*Task objective*
Return each line of the data below verbatim; pictures are to be left out.
*** Collected material Section Begins ***
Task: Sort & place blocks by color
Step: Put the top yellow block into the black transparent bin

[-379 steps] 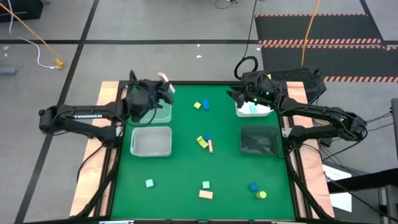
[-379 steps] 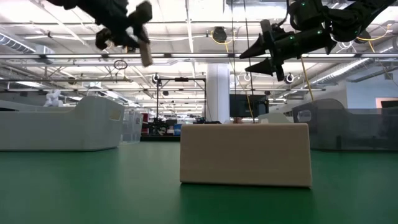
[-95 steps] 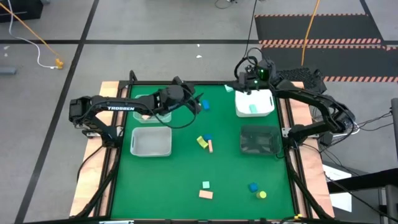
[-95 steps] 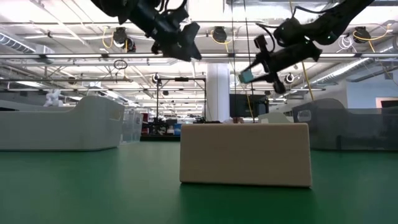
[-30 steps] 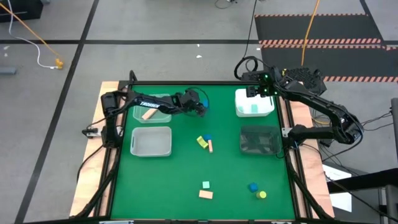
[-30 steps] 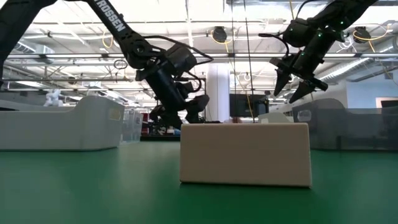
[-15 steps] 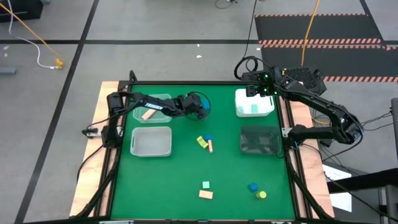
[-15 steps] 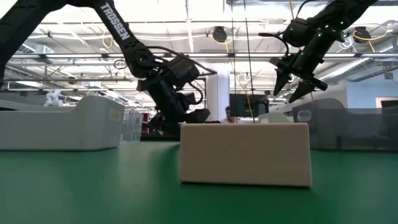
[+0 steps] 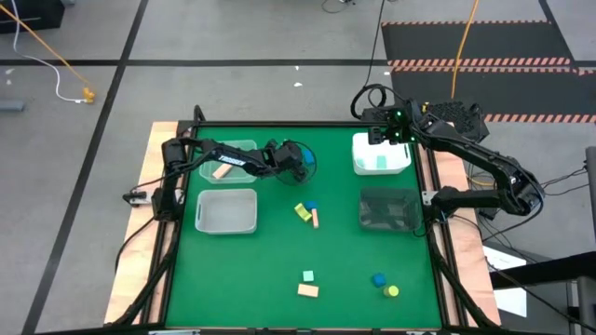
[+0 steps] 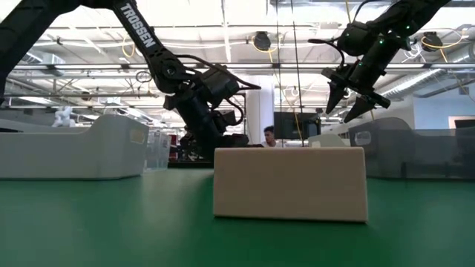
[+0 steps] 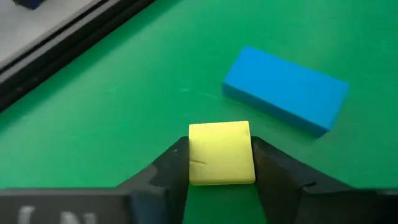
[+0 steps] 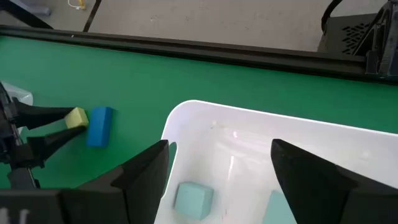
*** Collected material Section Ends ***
*Response to this task*
Task: Sort & place blocks by color
Step: Put the top yellow block into the black transparent bin

[-379 steps] 
[-379 steps] 
[-95 steps] 
[-95 steps] 
[-30 steps] 
[-30 steps] 
[-15 steps] 
[-15 steps] 
[+0 steps] 
[+0 steps] 
[+0 steps] 
[+0 steps] 

No more output remains.